Missing-person and child-safety investigations rely on heterogeneous case documents, including structured forms, bulletin-style posters, and narrative web profiles. Variations in layout, terminology, and data quality impede rapid triage, large-scale analysis, and search-planning workflows. This paper introduces the Guardian Parser Pack, an AI-driven parsing and normalization pipeline that transforms multi-source investigative documents into a unified, schema-compliant representation suitable for operational review and downstream spatial modeling. The proposed system integrates (i) multi-engine PDF text extraction with Optical Character Recognition (OCR) fallback, (ii) rule-based source identification with source-specific parsers, (iii) schema-first harmonization and validation, and (iv) an optional Large Language Model (LLM)-assisted extraction pathway incorporating validator-guided repair and shared geocoding services. We present the system architecture, key implementation decisions, and output design, and evaluate performance using both gold-aligned extraction metrics and corpus-level operational indicators.

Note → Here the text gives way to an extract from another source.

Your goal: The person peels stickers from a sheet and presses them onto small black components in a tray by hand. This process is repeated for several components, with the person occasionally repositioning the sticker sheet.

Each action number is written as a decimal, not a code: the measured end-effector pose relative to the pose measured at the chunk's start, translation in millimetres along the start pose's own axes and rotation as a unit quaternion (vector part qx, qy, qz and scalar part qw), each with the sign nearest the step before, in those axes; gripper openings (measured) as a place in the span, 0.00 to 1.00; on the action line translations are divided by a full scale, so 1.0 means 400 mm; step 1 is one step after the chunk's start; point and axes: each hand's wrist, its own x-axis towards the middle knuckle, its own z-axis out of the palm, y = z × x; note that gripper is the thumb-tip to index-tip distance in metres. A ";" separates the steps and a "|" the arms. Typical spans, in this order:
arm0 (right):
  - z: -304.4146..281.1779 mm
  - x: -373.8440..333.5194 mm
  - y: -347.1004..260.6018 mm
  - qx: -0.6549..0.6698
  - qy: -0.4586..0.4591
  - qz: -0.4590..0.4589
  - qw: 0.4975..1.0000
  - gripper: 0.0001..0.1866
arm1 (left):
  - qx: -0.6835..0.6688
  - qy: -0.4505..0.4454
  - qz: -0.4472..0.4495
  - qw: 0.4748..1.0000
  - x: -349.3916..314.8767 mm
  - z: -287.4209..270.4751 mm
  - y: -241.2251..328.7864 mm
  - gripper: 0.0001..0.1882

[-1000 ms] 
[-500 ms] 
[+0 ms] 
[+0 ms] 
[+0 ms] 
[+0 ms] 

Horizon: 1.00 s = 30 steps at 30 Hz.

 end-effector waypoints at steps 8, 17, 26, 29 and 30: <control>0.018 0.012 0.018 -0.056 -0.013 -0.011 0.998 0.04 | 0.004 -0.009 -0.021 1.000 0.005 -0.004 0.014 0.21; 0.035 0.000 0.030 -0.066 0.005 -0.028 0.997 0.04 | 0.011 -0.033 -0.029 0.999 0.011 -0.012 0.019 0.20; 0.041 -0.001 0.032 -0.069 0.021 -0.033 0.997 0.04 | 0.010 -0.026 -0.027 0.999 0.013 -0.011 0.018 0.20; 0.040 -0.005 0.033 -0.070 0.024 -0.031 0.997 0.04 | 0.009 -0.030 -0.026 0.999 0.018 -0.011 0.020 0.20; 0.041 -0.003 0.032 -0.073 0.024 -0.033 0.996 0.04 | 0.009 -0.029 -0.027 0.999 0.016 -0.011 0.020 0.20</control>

On a manually aligned subset of 75 cases, the LLM-assisted pathway achieved substantially higher extraction quality than the deterministic comparator (F1 = 0.8664 vs. 0.2578), while across 517 parsed records per pathway it also improved aggregate key-field completeness (96.97\% vs. 93.23\%). The deterministic pathway remained much faster (mean runtime 0.03 s/record vs. 3.95 s/record for the LLM pathway). In the evaluated run, all LLM outputs passed initial schema validation, so validator-guided repair functioned as a built-in safeguard rather than a contributor to the observed gains. These results support controlled use of probabilistic AI within a schema-first, auditable pipeline for high-stakes investigative settings.